Sen. Al Franken championed this issue during the financial reform debate, and he seemed pleased with the results of the study. This is from an emailed statement:
“People all over the country, including thousands of Minnesotans, lost their homes or their life savings because of the greedy practices of Wall Street, and the credit rating agencies were a big part of the problem,” said Sen. Franken. ”I’m pleased that the SEC confirmed what I’ve always believed – that dangerous conflicts of interest continue to put investors at risk – and I’m going to work with the SEC to implement a solution to this problem.”
First of all, we have a oligopoly in the ratings agency business. 91% of all structured finance products in 2011 were rated by three agencies: Moody’s, Fitch, and Standard and Poor’s. Believe it or not, the system has seen INCREASED competition in recent years; this is down fro 97% in 2007. But regardless, this oligopoly increases the potential for corruption, while limiting the competition that could place a premium on quality ratings.

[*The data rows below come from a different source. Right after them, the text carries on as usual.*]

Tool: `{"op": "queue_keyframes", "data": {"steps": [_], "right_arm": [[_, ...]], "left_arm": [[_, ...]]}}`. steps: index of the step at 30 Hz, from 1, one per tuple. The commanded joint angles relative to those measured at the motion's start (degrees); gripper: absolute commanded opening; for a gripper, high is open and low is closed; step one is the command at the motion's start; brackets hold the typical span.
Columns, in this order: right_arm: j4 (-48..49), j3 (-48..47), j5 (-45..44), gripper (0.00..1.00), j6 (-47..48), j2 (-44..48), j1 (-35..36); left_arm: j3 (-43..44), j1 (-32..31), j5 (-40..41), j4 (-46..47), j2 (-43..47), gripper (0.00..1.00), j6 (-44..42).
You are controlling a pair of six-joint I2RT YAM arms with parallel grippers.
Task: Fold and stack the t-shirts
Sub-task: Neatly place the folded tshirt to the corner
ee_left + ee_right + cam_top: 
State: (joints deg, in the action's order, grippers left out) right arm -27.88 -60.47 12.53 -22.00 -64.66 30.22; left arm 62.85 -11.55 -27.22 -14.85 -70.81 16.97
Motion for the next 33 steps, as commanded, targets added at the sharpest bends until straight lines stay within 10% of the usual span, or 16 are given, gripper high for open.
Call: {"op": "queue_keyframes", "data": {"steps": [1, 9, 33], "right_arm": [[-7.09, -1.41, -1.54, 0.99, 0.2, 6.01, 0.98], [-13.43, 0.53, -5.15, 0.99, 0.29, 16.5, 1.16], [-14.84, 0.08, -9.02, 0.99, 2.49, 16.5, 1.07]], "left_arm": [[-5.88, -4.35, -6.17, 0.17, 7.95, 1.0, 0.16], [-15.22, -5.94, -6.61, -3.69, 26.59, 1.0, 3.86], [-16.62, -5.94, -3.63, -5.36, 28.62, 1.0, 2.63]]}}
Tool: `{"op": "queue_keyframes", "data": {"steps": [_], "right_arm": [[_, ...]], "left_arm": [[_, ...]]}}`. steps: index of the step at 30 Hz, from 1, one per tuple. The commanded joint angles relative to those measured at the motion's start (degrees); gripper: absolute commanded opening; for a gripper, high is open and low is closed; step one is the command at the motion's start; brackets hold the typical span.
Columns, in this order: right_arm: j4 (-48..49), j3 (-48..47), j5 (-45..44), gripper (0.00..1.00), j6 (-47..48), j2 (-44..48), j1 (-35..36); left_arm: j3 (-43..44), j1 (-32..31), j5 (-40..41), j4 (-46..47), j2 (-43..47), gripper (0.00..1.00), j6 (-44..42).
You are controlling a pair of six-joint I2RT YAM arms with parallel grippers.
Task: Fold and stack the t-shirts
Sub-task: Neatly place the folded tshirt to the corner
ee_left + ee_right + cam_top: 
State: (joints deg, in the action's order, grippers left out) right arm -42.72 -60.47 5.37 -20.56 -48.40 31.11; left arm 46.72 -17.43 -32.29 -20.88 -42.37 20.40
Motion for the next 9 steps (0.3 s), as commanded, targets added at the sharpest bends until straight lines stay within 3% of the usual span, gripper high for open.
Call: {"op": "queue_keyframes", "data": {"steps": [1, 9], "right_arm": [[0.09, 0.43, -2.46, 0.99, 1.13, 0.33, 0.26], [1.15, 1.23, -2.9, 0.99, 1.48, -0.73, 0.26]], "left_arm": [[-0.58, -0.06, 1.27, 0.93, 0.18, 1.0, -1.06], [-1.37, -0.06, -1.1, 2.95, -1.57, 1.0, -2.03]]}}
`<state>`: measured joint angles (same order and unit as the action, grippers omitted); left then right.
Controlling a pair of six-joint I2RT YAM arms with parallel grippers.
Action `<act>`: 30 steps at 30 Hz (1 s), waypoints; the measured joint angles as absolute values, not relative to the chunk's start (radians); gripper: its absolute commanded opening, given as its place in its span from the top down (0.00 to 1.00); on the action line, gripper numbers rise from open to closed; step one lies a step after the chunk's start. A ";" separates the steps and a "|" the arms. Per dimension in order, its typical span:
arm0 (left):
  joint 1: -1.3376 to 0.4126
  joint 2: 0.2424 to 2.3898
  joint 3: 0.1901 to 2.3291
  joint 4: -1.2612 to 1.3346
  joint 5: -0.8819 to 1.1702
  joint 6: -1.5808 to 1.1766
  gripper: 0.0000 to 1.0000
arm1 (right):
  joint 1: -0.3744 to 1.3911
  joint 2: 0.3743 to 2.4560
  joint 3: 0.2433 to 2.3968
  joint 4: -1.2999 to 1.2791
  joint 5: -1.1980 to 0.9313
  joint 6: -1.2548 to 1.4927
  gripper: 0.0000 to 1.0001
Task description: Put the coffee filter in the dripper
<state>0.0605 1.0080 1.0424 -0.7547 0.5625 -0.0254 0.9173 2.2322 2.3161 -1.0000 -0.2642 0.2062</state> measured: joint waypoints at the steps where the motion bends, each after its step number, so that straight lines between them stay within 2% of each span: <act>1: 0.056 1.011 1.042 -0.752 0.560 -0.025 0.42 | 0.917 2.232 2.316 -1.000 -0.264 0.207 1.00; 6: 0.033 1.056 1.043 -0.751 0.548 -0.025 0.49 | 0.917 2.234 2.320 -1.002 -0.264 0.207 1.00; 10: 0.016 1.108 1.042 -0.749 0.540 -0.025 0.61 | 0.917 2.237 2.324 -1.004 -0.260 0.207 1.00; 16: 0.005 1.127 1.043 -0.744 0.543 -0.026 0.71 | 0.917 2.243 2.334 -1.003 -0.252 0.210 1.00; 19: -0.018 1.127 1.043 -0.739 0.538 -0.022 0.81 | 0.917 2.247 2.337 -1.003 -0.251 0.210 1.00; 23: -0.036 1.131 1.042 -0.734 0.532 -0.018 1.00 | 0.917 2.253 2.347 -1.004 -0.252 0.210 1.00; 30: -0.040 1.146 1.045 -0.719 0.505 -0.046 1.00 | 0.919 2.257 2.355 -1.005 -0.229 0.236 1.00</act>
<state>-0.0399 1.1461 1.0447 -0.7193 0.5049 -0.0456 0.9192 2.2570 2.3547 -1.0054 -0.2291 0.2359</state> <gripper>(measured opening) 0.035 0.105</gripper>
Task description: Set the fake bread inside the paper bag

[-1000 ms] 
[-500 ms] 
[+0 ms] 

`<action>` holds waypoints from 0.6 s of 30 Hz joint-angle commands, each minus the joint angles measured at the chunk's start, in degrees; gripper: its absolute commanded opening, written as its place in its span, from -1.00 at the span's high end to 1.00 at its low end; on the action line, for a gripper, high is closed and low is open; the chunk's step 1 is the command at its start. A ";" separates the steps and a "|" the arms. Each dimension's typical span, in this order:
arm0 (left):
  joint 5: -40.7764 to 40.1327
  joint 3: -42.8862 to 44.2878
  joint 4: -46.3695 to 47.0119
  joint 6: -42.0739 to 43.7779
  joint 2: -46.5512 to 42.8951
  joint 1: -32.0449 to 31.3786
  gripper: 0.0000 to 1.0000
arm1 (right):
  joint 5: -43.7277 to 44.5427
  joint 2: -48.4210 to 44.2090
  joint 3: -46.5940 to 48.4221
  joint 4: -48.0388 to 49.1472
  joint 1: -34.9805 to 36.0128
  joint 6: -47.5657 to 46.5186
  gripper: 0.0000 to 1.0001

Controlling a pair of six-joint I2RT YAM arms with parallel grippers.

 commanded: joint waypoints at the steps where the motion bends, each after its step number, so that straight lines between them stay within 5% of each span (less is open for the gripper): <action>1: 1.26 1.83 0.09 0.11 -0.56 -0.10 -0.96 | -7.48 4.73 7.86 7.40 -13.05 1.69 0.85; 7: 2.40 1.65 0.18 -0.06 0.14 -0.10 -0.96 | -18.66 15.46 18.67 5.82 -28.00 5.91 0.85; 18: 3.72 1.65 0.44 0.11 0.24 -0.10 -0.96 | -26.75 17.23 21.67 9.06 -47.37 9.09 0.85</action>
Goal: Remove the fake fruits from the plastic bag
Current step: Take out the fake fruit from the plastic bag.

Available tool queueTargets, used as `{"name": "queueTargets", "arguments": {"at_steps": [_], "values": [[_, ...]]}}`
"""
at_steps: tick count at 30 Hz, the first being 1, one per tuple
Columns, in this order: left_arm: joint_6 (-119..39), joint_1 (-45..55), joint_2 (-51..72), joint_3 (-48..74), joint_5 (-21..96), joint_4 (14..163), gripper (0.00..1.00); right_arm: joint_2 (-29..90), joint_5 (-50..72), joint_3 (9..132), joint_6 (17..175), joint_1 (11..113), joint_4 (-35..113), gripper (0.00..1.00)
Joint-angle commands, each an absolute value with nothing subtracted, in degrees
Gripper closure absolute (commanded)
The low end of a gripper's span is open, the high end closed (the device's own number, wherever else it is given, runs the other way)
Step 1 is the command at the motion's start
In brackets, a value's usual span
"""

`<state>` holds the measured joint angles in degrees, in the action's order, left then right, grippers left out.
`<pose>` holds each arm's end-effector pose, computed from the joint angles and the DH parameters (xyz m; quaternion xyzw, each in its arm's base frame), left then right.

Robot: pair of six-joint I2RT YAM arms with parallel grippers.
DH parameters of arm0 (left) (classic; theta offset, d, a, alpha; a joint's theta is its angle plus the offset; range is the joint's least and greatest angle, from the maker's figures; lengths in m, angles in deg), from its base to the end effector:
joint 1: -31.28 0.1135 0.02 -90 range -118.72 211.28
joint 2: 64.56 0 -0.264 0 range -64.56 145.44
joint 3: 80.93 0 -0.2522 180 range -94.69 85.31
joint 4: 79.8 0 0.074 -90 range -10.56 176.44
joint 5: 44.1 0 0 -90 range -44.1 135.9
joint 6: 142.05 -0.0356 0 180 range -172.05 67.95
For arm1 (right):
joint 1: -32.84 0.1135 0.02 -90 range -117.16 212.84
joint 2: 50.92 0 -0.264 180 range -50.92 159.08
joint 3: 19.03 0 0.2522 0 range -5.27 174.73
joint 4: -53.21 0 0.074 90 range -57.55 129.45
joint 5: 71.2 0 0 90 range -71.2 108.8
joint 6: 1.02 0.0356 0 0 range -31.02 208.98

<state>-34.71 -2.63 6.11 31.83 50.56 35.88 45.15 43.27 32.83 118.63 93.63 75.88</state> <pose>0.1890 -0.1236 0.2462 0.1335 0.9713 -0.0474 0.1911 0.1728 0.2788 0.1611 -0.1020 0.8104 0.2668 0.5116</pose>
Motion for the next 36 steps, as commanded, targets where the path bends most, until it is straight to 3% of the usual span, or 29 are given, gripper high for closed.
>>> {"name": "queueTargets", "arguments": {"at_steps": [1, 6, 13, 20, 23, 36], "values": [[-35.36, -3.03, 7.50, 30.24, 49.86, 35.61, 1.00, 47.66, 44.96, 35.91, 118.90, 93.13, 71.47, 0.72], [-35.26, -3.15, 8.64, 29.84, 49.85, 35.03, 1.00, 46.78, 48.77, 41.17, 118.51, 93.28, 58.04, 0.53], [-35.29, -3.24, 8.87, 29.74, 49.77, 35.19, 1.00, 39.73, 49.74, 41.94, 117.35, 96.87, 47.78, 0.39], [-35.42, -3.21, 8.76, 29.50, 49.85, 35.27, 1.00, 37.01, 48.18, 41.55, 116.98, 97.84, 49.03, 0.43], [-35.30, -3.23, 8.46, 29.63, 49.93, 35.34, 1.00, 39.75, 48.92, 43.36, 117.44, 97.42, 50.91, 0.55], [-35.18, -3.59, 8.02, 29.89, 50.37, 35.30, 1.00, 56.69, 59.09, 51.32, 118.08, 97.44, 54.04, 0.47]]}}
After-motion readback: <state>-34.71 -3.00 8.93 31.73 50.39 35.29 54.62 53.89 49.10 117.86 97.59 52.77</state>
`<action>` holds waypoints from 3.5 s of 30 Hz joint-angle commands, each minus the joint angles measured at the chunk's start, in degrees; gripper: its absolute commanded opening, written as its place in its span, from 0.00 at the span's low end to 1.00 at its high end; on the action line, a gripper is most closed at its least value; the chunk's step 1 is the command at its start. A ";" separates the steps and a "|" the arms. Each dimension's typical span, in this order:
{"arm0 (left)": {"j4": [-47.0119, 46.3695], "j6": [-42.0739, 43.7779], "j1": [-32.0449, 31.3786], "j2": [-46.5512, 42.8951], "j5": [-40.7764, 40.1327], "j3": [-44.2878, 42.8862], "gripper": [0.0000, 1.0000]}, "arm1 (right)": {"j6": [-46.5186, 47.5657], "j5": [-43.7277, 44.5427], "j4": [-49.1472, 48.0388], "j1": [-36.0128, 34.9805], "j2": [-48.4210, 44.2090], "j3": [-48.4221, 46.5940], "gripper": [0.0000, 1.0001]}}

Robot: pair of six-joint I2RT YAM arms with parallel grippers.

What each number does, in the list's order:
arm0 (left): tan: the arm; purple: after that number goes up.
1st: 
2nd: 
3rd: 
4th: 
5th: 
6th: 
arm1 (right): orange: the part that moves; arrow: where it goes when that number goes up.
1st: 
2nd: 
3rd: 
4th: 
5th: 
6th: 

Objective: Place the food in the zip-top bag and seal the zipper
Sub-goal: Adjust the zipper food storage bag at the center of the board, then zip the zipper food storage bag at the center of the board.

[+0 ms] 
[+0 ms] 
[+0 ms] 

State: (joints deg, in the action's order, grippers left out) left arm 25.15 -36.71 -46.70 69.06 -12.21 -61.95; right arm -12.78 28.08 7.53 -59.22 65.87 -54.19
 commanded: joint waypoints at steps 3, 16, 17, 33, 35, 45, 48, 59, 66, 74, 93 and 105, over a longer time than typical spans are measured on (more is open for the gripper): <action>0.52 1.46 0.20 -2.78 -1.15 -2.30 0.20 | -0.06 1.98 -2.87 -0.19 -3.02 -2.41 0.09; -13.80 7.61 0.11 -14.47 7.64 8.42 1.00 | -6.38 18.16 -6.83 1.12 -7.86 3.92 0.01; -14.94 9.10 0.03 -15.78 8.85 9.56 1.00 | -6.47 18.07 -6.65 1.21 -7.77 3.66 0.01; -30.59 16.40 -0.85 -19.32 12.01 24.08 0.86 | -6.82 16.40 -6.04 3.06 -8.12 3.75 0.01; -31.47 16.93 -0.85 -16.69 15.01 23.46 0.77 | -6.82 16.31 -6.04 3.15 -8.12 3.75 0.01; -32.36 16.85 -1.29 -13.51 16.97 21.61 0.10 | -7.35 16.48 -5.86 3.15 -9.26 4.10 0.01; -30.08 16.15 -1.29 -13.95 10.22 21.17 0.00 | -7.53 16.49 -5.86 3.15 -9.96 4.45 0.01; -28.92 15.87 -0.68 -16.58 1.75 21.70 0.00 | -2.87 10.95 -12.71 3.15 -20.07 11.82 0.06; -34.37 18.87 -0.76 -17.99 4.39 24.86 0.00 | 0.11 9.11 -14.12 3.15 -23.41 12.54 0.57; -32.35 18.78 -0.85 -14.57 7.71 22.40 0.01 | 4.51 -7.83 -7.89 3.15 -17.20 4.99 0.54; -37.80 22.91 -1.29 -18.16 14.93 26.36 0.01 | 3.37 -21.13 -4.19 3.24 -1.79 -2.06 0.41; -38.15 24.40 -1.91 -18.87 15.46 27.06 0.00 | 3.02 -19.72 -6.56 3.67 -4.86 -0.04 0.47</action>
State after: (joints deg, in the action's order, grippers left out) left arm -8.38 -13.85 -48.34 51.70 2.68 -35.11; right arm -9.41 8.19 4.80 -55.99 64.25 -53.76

The SEC report highlights the potential for conflict of interest at work:
For example, an arranger may have multiple NRSROs (Nationally Recognized Statistical Rating Organizations) analyze a proposed structured finance product and select the one or two NRSROs that provide the desired credit ratings (i.e., engage in “rating shopping”) [...] This creates an incentive for the NRSRO or NRSROs to provide preliminary estimations desired by the arranger in order to be hired to produce a final credit rating for the transaction.
In addition to the “rating shopping” dynamic, the issuer-pay conflict may be more acute for structured finance products (as compared to other types of debt instruments) because certain arrangers of these products bring substantial ratings business to the NRSROs. As sources of repeat business, arrangers of structured finance products may exert greater undue influence on an NRSRO than personnel involved in obtaining credit ratings for other types of issuers. Furthermore, in the case of certain structured finance products, there are only a few major investment banks that assemble and sell these products. Losing the business of one of these banks could have a substantial impact on an NRSRO’s revenues. Conversely, an arranger potentially could bring repeat rating business to a credit rating agency because the arranger’s own credit rating was determined by the credit rating agency and, therefore, wants to curry favor with that credit rating agency.
This is all just common sense. If you have a small number of security issuers, and the rating agencies have to compete for their business, you’re going to get rating agencies who are incredibly compliant as far as their product goes.
The SEC offers a couple comments as to the potential for conflict of interest in a “subscriber-pay” model, if the subscriber has an interest in particular ratings. The solution is to get an independent agency to assign the ratings and then increase or decrease the amount that rating agencies get based on the QUALITY of the rating. If Fitch does a good job assessing risk over time, they get more business. If Moody’s does not, they lose business.
That this is completely simple probably means that it will never get enacted, but Franken has been pretty dogged on this front, and hopefully he will continue his efforts.